„Six Sex Weeks“ im Schmidt

Michel Foucault, der französische Philosoph und Homosexueller, würde sich bei der Vorstellung des neuen Schmidt-Programms im Grab umdrehen. Denn er vertrat die Theorie, daß das ständige Gerede über Sexualität alle anderen Diskurse (über Arbeit, Armut, Kommunikation...) innerhalb der Gesellschaft überlagere – und dies nicht ohne Grund so passiere. Auf die Sexualität würden alle Wünsche, Sehnsüchte, Begierden gelenkt. Sämtliche anderen Lebensbereiche blieben auf diese Weise von der Aufmerksamkeit ausgespart. Würden die Menschen ihre Wünsche überall und immer, und nicht nur im Bett, einfordern und ausleben, würde das die derzeitige Gesellschaftsform zum Einsturz bringen.

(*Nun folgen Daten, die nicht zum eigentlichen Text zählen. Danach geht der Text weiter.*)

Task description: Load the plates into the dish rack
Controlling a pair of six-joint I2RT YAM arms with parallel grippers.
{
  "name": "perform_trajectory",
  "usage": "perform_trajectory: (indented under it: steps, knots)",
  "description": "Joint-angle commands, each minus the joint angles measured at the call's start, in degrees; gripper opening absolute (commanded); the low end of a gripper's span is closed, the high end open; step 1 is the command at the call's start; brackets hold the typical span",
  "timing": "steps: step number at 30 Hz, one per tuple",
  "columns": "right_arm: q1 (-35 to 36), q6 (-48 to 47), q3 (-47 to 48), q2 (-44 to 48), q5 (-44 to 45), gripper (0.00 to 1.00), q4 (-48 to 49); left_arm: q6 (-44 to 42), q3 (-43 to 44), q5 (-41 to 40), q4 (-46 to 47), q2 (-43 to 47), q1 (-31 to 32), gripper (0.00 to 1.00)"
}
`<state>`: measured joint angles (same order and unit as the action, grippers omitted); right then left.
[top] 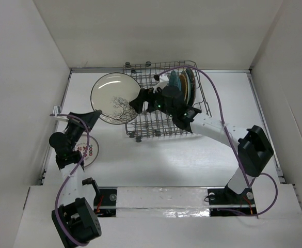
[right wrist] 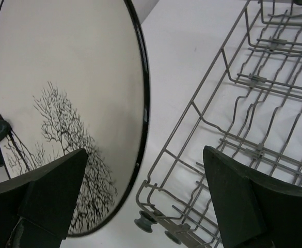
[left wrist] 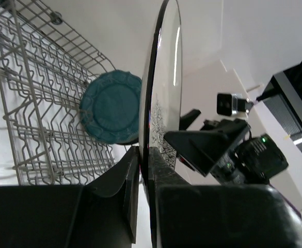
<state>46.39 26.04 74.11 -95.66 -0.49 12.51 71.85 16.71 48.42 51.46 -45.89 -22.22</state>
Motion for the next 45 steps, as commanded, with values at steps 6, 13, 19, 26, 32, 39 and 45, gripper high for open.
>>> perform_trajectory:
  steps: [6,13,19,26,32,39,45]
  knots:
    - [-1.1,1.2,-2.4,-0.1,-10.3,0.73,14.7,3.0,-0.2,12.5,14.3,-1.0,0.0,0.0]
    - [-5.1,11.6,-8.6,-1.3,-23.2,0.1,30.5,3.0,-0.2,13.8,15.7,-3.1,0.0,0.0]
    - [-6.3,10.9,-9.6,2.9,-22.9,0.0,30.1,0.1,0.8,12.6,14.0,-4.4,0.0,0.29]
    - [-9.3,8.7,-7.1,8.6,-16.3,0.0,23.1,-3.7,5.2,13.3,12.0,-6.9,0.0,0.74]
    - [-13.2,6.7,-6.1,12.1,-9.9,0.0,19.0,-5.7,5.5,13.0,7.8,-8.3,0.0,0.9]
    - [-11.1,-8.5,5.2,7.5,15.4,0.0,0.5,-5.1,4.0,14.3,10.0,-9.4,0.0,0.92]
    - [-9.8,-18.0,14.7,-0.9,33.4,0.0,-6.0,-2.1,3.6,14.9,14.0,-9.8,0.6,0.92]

Das Schmidt vertritt da eher die These, daß der Diskurs über Sexualität noch weiter verbreitet gehört: Sechs Wochen lang sollen unter dem Motto Six Sex Weeks zahlreiche Showstars auftreten. Denn welches Thema interessiere die Menschen mehr? „Sex ist Sex, und niemand kann genug davon kriegen“, posaunt vorfreudig das Programmheft.

Vor ein paar Wochen starteten Corny Littmann und Kollegen die Diskussion zum Thema bereits im Internet: Was ist ein virtueller Orgasmus? Was die Grenze zwischen Belustigung und Belästigung? Die Diskussionsbeiträge werden später in Buchform veröffentlicht.

Das Programm aber legt die Frage nahe: Fun-Zwang made in USA? Es mutet schon ein bißchen stressig an, wenn Annie Sprinkle in einem Workshop Frauen neue Techniken für einen „erfolgreicheren“ Orgasmus lehren will. Trägt die ehemalige Prostituierte und stolze Pornofilmdarstellerin damit zur Befreiung weiblicher Lust bei oder führt sie die Reduzierung der Frauen auf die Rolle des rein sexuellen Wesens, als Sexualität schlechthin fort? Der Verdacht bleibt: Effizienz im Bett ist gefragt. Wir leben in der Leistungsgesellschaft.

Spaß und Spiel mit Geschlechterrollen und weiblichen bzw. männlichen Identitäten soll es aber auch geben: Bridge Markland lädt zum bunten „Herrenabend“, bei dem sie die berühmtesten Drag Kings präsentiert.

Vaginal Davis, eine schwarze „radical queen“ holt zum Rundumschlag gegen Mittelklasse, Rassismus und Muttertum aus. Jennifer Blowdryer setzt sich sarkastisch mit dem Thema Prostitution auseinander. Die Autorin eines Slang-Wörterbuches und Ex-Punkstar wird zusammen mit Hamburger Sexarbeiterinnen ein „Smutfest“, eine Mischung aus Slam Poetry und Peepshow, auf die Schmidt-Bühne holen. „Lieder, die das Licht scheuen“ wird schließlich Thomas Kylau schmettern.

Als „nicht unanstrengend“ bezeichnen die Veranstalter selbst die Stücke von Ron Athey & Company. „Leute mit schwachen Nerven und schlechtem Magen sollen da nicht reingehen“. Der ehemalige Meßdiener arbeitet mit realen Verletzungen. Grauslich. Leidenschaft die Leiden schafft. Hier zeigt sich der US-amerikanische Einfluß, Heimat des neuen christlichen Fundamentalismus und seiner Sühnerituale, sehr deutlich.

Diane Torr, New Yorks momentaner Drag-King, wird sich in einen Mann verwandeln – „ihre kleinen Gesten der Selbstherrlichkeit, der galanten Herablassung und des leisen Leidens unter emanzipierten Frauen(!) machen sie männlicher als jeder Schnurrbart es könnte“ (Programm).